Data from table.

krunalbafna · Active User Joined: 18 Jan 2010 Posts: 143 Location: Pune

I have tow tables:
Tabel A: having employee id in decimal format
Tabel B: having employee id in Char format (PIC X(12))

I want to extract those records from table A which are not present in table B.

I used following query:
SELECT EMPID,EMPCDE FROM TABLEA
WHERE EMPID NOT IN (
SELECT
CAST (EMPID AS DECIMAL(12)) FROM TABLEB))

But above query is taking longer time to execute.
Any efficient way available to solve the above issue and imporve the performance.

Kindly provide your feedback.

Regards,
Krunal

Gousiya Mulla · New User Joined: 02 Jun 2008 Posts: 87 Location: Bangalore

I think we can make use of joins ... !

Phrzby Phil · Posted: Wed Aug 11, 2010 5:34 pm

How's about a better title, ok?

GuyC · Posted: Thu Aug 12, 2010 12:18 pm

not joins, but subselect "where not exists" usually performs better

People should try NOT to write "IN ()"-subselects
Only when your IN-list has a very limited number of elements it will perform good

Do you need columns from TabA which aren't in TabB?
is EMPID unique in TabA? TabB?
are there indexes on TabA, TabB on or beginning with Empid ?

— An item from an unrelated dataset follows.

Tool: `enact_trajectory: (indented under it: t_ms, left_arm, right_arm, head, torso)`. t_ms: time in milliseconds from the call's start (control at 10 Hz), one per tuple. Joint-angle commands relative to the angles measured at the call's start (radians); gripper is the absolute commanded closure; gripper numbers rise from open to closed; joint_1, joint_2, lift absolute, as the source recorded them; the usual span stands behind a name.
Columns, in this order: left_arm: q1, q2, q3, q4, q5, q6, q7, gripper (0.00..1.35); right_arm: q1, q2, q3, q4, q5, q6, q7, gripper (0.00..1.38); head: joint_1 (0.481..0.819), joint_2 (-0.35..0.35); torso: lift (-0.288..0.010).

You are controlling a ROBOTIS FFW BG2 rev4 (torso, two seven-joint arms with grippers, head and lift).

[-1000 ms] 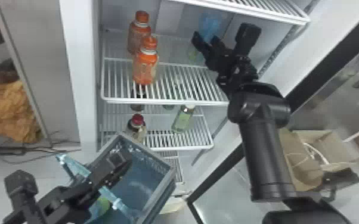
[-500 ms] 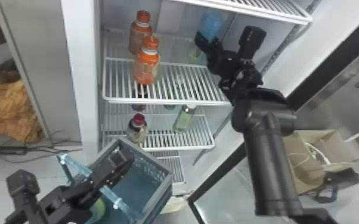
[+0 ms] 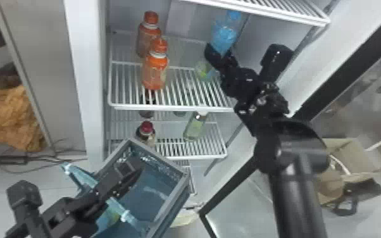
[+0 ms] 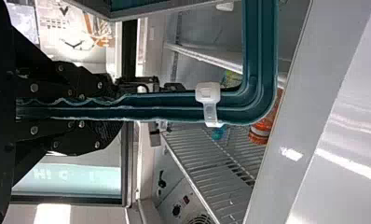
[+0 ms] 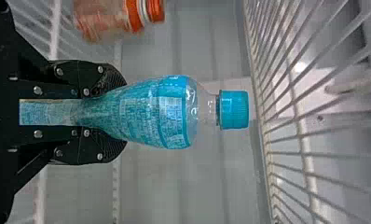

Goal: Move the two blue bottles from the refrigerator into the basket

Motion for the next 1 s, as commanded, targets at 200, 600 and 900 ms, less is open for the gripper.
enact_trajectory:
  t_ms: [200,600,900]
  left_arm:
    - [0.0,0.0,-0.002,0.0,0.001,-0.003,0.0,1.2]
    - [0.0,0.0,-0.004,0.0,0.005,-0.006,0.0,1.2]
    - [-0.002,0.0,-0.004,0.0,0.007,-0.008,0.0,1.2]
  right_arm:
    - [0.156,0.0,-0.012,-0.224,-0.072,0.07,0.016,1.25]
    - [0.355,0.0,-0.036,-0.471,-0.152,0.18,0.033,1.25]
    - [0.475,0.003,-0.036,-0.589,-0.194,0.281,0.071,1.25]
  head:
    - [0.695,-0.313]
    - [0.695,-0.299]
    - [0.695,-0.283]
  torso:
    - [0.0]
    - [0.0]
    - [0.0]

You can also have a look at "EXCEPT", a new kind of union in DB2 9. maybe that is useful

krunalbafna · Active User Joined: 18 Jan 2010 Posts: 143 Location: Pune

Hi...
My tables has huge amount of data around 75lacs.

I want records only from TABLEA

krunalbafna · Active User Joined: 18 Jan 2010 Posts: 143 Location: Pune

The indexes being with EMPID in both tables.

As i said i want only records from TABLEA which are not present in TABLEB for combination of EMPID,EMPCDE and EMPNO.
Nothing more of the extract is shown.